Figure 3: Comparison of standard diffusion (left) and sparsely-guided diffusion (right), illustrating the injection of ground truth signals and guidance flags for precise editing.

Sampling and Editing

At inference, new animations are generated by iterative denoising from random noise. For editing, noisy samples are replaced with user-defined imputation signals (keyframes or partial sequences) at each diffusion step. The facial motion generator is personalized before editing, while the head motion generator uses SGDiff for robust editing.

Experimental Results

Qualitative and Quantitative Evaluation

3DiFACE is evaluated against state-of-the-art baselines (SadTalker, TalkSHOW, VOCA, Faceformer, CodeTalker, EMOTE, FaceDiffuser, Imitator) on holistic 3D facial animation and facial motion synthesis tasks. The method demonstrates superior lip-sync accuracy, beat alignment, and diversity metrics, with the ability to trade off fidelity and diversity via the classifier-free guidance scale.

Figure 4: Holistic 3D facial motion editing with and without 3DiFACE, showing improved adherence to imputation signals and seamless style transitions.

Figure 5: Qualitative comparison showing 3DiFACE's superior lip-synced facial animations and diverse head movements versus TalkSHOW and SadTalker.

User studies confirm perceptual improvements in both facial and head motion naturalness, as well as style similarity. 3DiFACE achieves high user preference rates over baselines in A/B tests.

Editing Capabilities

The SGDiff mechanism enables robust keyframing and inbetweening for head motion, with quantitative metrics showing improved fidelity as the strength of the imputation signal increases. For facial motion, style personalization is critical for seamless editing, preventing unrealistic style shifts.

Ablation Studies

Ablations demonstrate the necessity of the 1D convolutional architecture and viseme-level training for data efficiency and generalization. Fine-tuning with as little as 30–60 seconds of reference video suffices for effective speaking-style adaptation. SGDiff improves head motion diversity and editing flexibility with minimal quality loss.

Implementation Details

The system is trained on VOCAset for facial motion and HDTF for head motion, with in-the-wild videos used for personalization. Training employs ADAM with moderate compute requirements (single GPU, <32GB VRAM). Inference is efficient, outperforming concurrent methods in runtime per frame. Metrics include Dynamic Time Warping for lip-sync, diversity scores for lip/head motion, and beat alignment for head movement.
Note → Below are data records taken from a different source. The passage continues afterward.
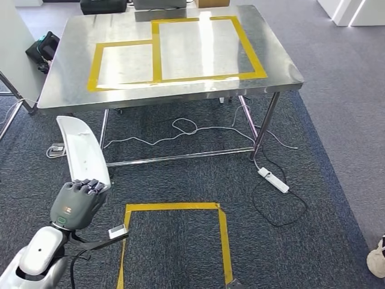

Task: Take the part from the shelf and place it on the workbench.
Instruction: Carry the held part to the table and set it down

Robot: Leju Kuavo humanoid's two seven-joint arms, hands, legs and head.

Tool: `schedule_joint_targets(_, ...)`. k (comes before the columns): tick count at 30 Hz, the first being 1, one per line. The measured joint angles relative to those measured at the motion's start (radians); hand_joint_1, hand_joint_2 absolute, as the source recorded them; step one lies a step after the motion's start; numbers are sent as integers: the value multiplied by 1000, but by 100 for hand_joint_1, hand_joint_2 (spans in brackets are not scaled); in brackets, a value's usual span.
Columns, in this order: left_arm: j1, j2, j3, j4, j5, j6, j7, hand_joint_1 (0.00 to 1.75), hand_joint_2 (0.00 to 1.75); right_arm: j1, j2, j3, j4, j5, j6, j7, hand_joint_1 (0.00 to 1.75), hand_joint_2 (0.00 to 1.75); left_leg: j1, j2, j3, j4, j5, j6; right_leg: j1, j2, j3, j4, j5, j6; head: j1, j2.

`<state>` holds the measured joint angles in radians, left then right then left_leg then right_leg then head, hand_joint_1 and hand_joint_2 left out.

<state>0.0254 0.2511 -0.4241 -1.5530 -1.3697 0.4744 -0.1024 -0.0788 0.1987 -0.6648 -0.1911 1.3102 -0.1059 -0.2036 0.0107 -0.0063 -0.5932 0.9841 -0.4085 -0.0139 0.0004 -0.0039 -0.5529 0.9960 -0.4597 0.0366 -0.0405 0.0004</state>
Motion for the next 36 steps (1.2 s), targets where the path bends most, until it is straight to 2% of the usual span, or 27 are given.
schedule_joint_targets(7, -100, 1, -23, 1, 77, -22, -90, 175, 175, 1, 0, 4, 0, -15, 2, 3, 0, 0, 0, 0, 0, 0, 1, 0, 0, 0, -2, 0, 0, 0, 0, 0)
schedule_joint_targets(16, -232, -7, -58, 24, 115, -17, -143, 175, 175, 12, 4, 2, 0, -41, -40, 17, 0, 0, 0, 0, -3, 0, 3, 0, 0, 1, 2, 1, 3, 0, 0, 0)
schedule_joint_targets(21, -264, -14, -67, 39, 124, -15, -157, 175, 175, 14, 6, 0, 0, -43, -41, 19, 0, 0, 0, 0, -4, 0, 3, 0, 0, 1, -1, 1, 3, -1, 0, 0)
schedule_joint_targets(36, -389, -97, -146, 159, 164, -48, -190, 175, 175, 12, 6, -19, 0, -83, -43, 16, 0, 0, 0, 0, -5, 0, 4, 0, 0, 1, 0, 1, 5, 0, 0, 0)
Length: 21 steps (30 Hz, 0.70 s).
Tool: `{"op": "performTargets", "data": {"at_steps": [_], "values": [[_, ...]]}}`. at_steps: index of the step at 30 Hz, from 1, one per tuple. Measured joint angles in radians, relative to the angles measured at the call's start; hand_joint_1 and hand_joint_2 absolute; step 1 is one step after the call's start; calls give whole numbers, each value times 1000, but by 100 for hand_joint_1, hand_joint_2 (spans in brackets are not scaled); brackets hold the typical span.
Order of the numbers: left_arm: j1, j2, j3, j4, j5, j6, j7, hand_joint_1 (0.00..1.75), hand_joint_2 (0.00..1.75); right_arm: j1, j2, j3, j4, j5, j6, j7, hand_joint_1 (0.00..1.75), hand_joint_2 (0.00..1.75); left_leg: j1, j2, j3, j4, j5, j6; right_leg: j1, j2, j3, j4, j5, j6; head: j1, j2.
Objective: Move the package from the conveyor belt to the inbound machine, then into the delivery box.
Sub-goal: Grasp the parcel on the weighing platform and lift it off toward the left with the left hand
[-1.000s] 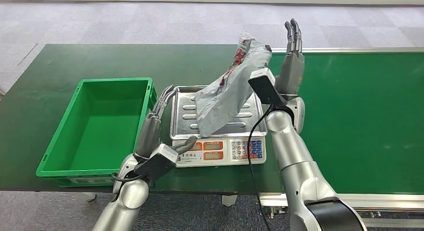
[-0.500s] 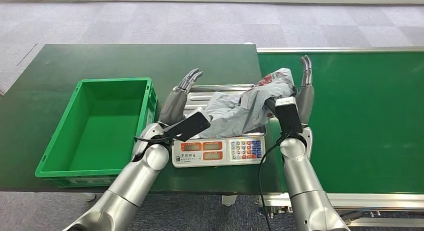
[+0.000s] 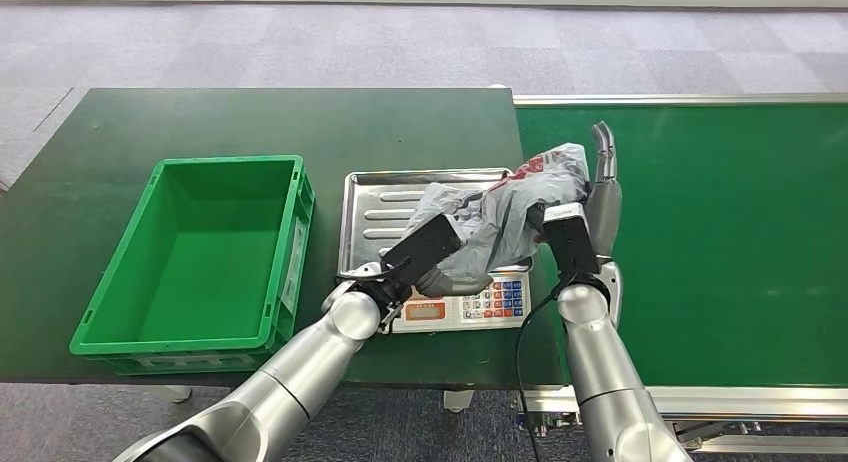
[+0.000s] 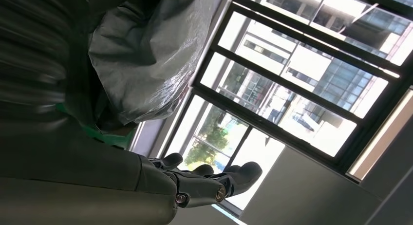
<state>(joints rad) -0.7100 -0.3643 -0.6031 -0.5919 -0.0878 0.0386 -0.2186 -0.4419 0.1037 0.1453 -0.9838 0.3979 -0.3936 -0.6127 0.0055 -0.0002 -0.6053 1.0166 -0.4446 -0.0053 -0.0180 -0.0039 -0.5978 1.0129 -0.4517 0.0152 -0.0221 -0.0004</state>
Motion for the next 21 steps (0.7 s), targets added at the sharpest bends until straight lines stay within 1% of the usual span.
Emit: {"op": "performTargets", "data": {"at_steps": [3, 6, 13, 15, 17, 18, 21], "values": [[-10, -1, -38, 23, 39, -26, 7, 0, 175, 2, 0, 0, -1, 0, 0, -1, 0, 175, 0, 0, 0, 0, 0, 0, 0, 0, 0, 0, 0, 0, 0, 0], [-15, -2, -97, 41, 158, -64, 35, 0, 175, 11, 3, 0, -16, 4, -10, -3, 0, 175, 0, 0, 0, 0, 0, 0, 0, 0, 0, 0, 0, 0, 0, 0], [-26, -2, -320, 64, 539, -56, 49, 0, 175, 74, 19, 0, -147, 52, -61, 9, 0, 175, 0, -1, -1, 0, 0, 0, 0, -2, 0, 0, 0, 0, 0, 0], [-32, -2, -378, 65, 616, -54, 47, 0, 175, 89, 22, 0, -183, 65, -71, 16, 0, 175, 0, -1, -1, 0, 0, 0, 0, -2, 0, 0, 0, 0, 0, 0], [-39, -2, -431, 64, 645, -15, 47, 0, 175, 103, 24, 0, -213, 66, -73, 19, 0, 175, 0, -1, -1, 0, 0, 0, 0, -3, 0, 0, 0, 0, 0, 0], [-42, -3, -460, 63, 640, 34, 47, 0, 175, 111, 26, 0, -229, 63, -72, 20, 0, 175, 0, -2, -1, 0, 0, 0, 0, -3, 0, 0, 0, 0, 0, 0], [-49, -4, -550, 54, 585, 254, 48, 0, 175, 134, 31, 0, -278, 53, -61, 18, 0, 175, 0, -2, -1, 0, 0, 0, 0, -3, 0, 0, 0, 0, 0, 0]]}}
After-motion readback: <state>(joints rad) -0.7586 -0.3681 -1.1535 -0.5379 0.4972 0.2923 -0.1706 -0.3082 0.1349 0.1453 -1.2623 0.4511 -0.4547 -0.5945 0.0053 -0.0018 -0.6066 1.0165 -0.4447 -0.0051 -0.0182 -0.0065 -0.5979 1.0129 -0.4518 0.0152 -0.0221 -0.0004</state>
Discussion and Implications

3DiFACE bridges the gap between procedural animation (precise control, labor-intensive) and learning-based methods (diversity, speed), offering both high-fidelity synthesis and explicit editing via keyframes. The SGDiff mechanism generalizes to other domains requiring sparse control in diffusion models. The architecture is robust to limited training data and noise, and supports unconditional synthesis for background character animation.

Potential future directions include extending keyframe control to natural language conditions, improving tracker robustness for style adaptation, and integrating the framework into real-time avatar systems for AR/VR. The method's ability to generate and edit lifelike facial animations has direct applications in film, gaming, and virtual communication, but also raises ethical concerns regarding misuse in deepfake generation.

Conclusion

3DiFACE presents a comprehensive solution for speech-driven holistic 3D facial animation synthesis and editing, combining viseme-level diversity, speaking-style personalization, and sparsely-guided diffusion for precise control. The framework achieves state-of-the-art performance in both quantitative and perceptual evaluations, with efficient training and inference. Its modular design and editing capabilities make it a practical tool for professional animation pipelines and interactive avatar systems.